Switzerland’s Federal Act on Data Protection underwent major revision in 2023 to align with GDPR and maintain the EU adequacy decision enabling free data flows. Unlike GDPR, FADP applies primarily to private sector processing and federal agencies (cantonal authorities have separate rules). Key changes include: expanded scope covering all processing affecting Swiss residents, mandatory breach notification within 72 hours, privacy-by-design and privacy-by-default requirements, data protection impact assessments for high-risk processing, and stronger penalties (up to CHF 250,000 for individuals).

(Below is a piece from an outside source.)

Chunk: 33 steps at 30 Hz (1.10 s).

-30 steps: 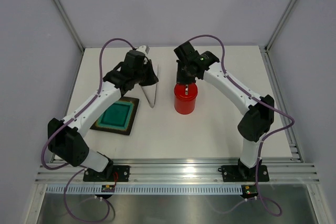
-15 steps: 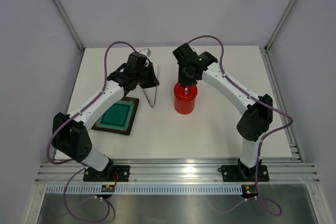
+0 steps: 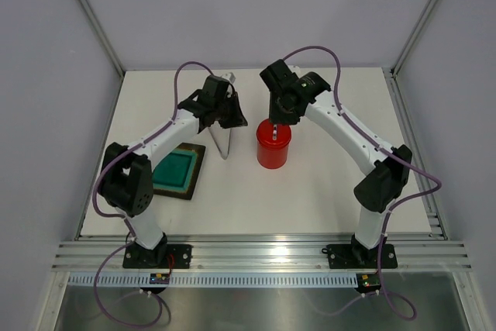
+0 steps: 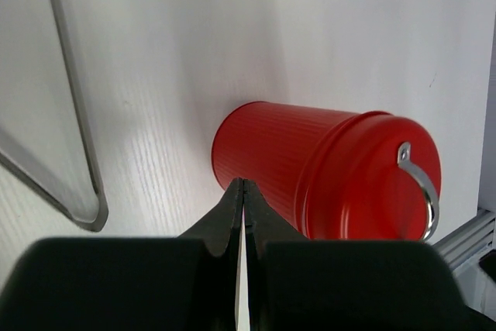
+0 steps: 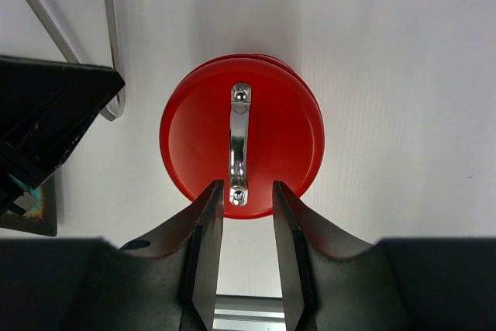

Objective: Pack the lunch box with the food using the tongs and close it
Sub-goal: Close the box lid on the packing box.

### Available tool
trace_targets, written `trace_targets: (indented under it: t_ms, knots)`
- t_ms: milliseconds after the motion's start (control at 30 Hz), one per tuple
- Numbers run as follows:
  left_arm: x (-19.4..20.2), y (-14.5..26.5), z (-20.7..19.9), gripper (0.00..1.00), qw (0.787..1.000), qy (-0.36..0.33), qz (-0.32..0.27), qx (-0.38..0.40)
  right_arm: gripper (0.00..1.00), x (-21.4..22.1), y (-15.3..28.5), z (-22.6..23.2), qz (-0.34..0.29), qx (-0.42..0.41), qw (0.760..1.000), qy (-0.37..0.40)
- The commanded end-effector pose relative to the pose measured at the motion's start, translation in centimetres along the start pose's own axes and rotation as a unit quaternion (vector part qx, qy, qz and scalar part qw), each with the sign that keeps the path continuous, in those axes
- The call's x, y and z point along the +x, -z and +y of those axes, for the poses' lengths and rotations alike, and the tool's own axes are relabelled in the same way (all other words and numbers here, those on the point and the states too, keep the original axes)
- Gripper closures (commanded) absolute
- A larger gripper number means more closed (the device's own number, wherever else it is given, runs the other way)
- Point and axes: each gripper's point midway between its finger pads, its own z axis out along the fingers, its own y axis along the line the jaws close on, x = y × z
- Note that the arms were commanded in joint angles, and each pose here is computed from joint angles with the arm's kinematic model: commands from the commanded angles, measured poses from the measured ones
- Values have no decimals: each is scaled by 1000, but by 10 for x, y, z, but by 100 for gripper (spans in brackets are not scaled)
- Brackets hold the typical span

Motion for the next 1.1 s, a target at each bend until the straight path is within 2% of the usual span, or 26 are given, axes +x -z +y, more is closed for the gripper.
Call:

The law maintains Swiss-specific features like the definition of ‘sensitive personal data’ including trade union membership and social assistance data. Cross-border transfers require adequacy assessments or safeguards similar to GDPR. The FDPIC (Federal Data Protection and Information Commissioner) supervises compliance.

APPI

Japan’s APPI, originally enacted in 2003, was substantially revised in 2020 and 2022 to align with GDPR and strengthen protections. Business operators must specify utilization purposes, obtain consent for sensitive data, implement security measures, and respond to individual requests for disclosure, correction, and deletion. The 2020 amendments introduced rights to request deletion and usage suspension, created penalties for database theft, and strengthened the Personal Information Protection Commission’s enforcement powers. Cross-border transfers require consent plus adequacy assessment, consent plus contractual safeguards, or group company systems with equivalent protections. Japan and the EU recognize each other’s adequacy, creating a ‘data free-flow highway’ between the two economies. The PPC actively updates guidelines for emerging technologies including cookies, AI, and biometrics.